# best level Prius to buy? (2,3,4,5)



## gforcepdx (Jul 24, 2016)

I'm shopping for a used Prius to drive for uber but can't decide which level suits me best. 

I'd think your basic level II with cloth seats would get the job done and for the least per mile cost. 

I could see making the jump to level III for the upholstery upgrades, however I'd think a well maintained, low mileage car would work regardless of trim levels.

If this were for personal use, I'd likely spring for level IV or V trim for the driving experience provided. 
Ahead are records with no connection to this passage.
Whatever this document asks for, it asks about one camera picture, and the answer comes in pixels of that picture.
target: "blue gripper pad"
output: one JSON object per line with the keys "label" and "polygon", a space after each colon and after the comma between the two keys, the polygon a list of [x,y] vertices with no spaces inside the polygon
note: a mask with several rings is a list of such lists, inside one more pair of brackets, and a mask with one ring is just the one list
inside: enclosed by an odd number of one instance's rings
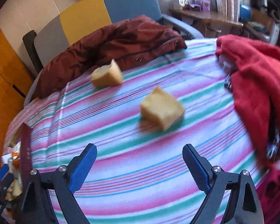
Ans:
{"label": "blue gripper pad", "polygon": [[182,158],[184,159],[184,162],[193,176],[193,179],[195,180],[199,190],[204,191],[205,194],[208,194],[208,192],[211,190],[210,176],[200,161],[202,160],[206,165],[208,163],[209,165],[207,165],[207,169],[210,167],[210,171],[212,167],[211,164],[205,157],[201,157],[191,144],[185,145],[182,149]]}
{"label": "blue gripper pad", "polygon": [[3,164],[0,168],[0,181],[4,178],[4,176],[8,173],[9,167],[7,164]]}
{"label": "blue gripper pad", "polygon": [[71,174],[71,180],[68,189],[72,194],[74,194],[75,191],[78,191],[82,187],[98,154],[95,145],[91,144],[91,147],[88,150],[86,150],[87,148],[88,146],[79,156],[82,157],[82,159]]}

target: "jacket zipper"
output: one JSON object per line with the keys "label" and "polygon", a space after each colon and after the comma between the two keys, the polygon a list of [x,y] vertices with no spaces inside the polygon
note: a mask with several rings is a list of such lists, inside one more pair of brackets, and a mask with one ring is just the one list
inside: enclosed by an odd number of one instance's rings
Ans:
{"label": "jacket zipper", "polygon": [[179,36],[178,36],[178,35],[173,35],[173,36],[171,36],[171,37],[169,37],[169,38],[163,40],[162,43],[160,43],[160,44],[158,44],[158,45],[155,45],[155,46],[152,47],[152,48],[149,48],[149,49],[146,49],[146,50],[142,50],[142,51],[139,51],[139,52],[128,53],[128,54],[126,54],[126,55],[123,55],[123,56],[121,56],[121,57],[116,58],[115,61],[120,60],[120,59],[122,59],[122,58],[124,58],[124,57],[126,57],[126,56],[136,55],[136,54],[140,54],[140,53],[152,51],[153,49],[155,49],[155,48],[161,46],[162,44],[164,44],[165,42],[167,42],[168,40],[171,40],[171,39],[176,38],[176,37],[179,37]]}

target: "striped bedsheet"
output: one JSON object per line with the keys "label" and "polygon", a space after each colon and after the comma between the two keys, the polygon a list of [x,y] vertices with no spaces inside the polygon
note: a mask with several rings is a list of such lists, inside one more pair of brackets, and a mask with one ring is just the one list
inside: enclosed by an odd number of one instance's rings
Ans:
{"label": "striped bedsheet", "polygon": [[[33,168],[53,171],[68,164],[88,143],[98,157],[75,198],[91,224],[189,223],[205,194],[182,159],[191,143],[225,171],[263,177],[232,94],[223,86],[215,39],[187,41],[188,49],[124,72],[121,86],[98,90],[85,73],[47,99],[36,99],[10,124],[6,145],[22,122],[33,128]],[[139,104],[155,86],[186,108],[184,120],[165,132],[141,119]],[[51,200],[66,223],[54,192]],[[226,192],[214,223],[219,223]]]}

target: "wooden wardrobe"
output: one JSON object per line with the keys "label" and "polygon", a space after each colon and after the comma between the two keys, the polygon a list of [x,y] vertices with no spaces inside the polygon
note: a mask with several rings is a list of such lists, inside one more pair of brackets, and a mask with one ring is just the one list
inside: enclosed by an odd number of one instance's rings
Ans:
{"label": "wooden wardrobe", "polygon": [[0,167],[7,128],[23,109],[25,95],[33,80],[0,29]]}

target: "red cloth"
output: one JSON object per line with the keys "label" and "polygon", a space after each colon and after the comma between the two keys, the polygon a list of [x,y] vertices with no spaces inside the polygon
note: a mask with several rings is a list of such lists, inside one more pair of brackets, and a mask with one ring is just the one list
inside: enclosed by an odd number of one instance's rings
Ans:
{"label": "red cloth", "polygon": [[280,136],[280,48],[261,41],[225,35],[217,39],[216,55],[220,54],[235,60],[238,71],[231,76],[234,107],[260,159],[271,167],[265,155],[270,100],[276,109]]}
{"label": "red cloth", "polygon": [[265,224],[280,223],[280,170],[270,170],[256,191]]}

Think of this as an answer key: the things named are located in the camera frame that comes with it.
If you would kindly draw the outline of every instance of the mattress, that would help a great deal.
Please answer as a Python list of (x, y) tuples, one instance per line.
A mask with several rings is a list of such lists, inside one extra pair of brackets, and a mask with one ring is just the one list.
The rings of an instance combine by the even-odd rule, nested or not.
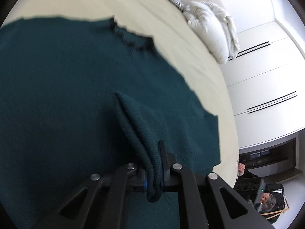
[(234, 186), (238, 138), (223, 75), (173, 4), (167, 0), (19, 0), (4, 25), (19, 18), (55, 16), (88, 21), (114, 16), (119, 26), (152, 36), (159, 53), (184, 77), (202, 106), (218, 116), (221, 163), (213, 171)]

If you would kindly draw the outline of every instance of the teal sweater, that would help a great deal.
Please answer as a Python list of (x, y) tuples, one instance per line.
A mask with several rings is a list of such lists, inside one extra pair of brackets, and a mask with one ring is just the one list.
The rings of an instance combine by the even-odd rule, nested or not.
[(157, 142), (195, 172), (220, 163), (217, 117), (152, 38), (113, 19), (2, 27), (0, 101), (0, 202), (19, 229), (92, 173), (137, 160), (147, 168), (147, 199), (158, 202), (133, 194), (128, 228), (177, 228), (176, 194), (173, 206), (159, 199)]

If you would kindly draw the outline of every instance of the metal screw head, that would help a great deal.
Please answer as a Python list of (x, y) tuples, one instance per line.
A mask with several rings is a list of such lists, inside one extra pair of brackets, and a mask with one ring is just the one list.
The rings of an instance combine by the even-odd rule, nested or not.
[(127, 164), (127, 169), (132, 170), (132, 169), (135, 169), (135, 167), (136, 167), (136, 165), (133, 163)]
[(173, 168), (174, 169), (182, 169), (182, 165), (179, 164), (179, 163), (175, 163), (175, 164), (173, 164)]
[(90, 178), (92, 181), (97, 181), (98, 179), (100, 179), (100, 175), (95, 173), (92, 174)]
[(214, 172), (209, 173), (208, 177), (212, 180), (216, 180), (218, 178), (217, 174)]

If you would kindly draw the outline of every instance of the gray hair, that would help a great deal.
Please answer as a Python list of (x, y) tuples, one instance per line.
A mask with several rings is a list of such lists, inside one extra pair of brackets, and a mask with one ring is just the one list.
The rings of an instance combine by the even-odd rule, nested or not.
[(269, 194), (269, 200), (266, 201), (265, 204), (263, 204), (262, 210), (260, 211), (260, 213), (270, 212), (271, 209), (274, 208), (275, 204), (276, 204), (276, 198), (272, 194)]

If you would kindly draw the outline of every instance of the white pillow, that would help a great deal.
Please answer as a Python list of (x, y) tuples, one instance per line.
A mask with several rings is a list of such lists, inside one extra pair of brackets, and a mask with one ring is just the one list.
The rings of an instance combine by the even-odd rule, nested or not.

but then I read about lower compensation levels figured against per mile depreciation costs and I wonder if anything over level II to III makes sense at all. 

yes? no? maybe?


----------



## tohunt4me (Nov 23, 2015)

Get what you want.

You may quit in a few months anyway.

Drive what you like.


----------



## Fuzzyelvis (Dec 7, 2014)

gforcepdx said:


> I'm shopping for a used Prius to drive for uber but can't decide which level suits me best.
> 
> I'd think your basic level II with cloth seats would get the job done and for the least per mile cost.
> 
> ...


Don't buy a car just to uber.

Regardless of the seats, get leatherette seat covers to protect them. Very important, especially for cloth.

Think shit, piss and puke in your car. Oh and chicken shit too...read a bit more of this forum maybe.


----------



## 60000_TaxiFares (Dec 3, 2015)

gforcepdx said:


> *I'm shopping for a used Prius to drive for uber but can't decide which level suits me best.*
> 
> I'd think *your basic level II* with cloth seats would get the job done and for the least per mile cost.
> 
> ...


The *largest determinant to income* with Uber is _being in the minority of areas Uber serves with *higher rates*_ _and *incentives*._ *The car (within reason) is a tertiary issue at best*, much less the variant of said car.. I II III...... like many, you've missed the forest for the trees.

Buying a car for Uber, expecially $16,000 plus has been discussed ad-nauseam as a silly thing to do. Now if one *really wants* a Prius or whatnot for their personal vehicle I guess that's great, however buying a new or expensive car and using it for a public vehicle with Uber, puke, butt grease and candy the order of the day is silly IMO.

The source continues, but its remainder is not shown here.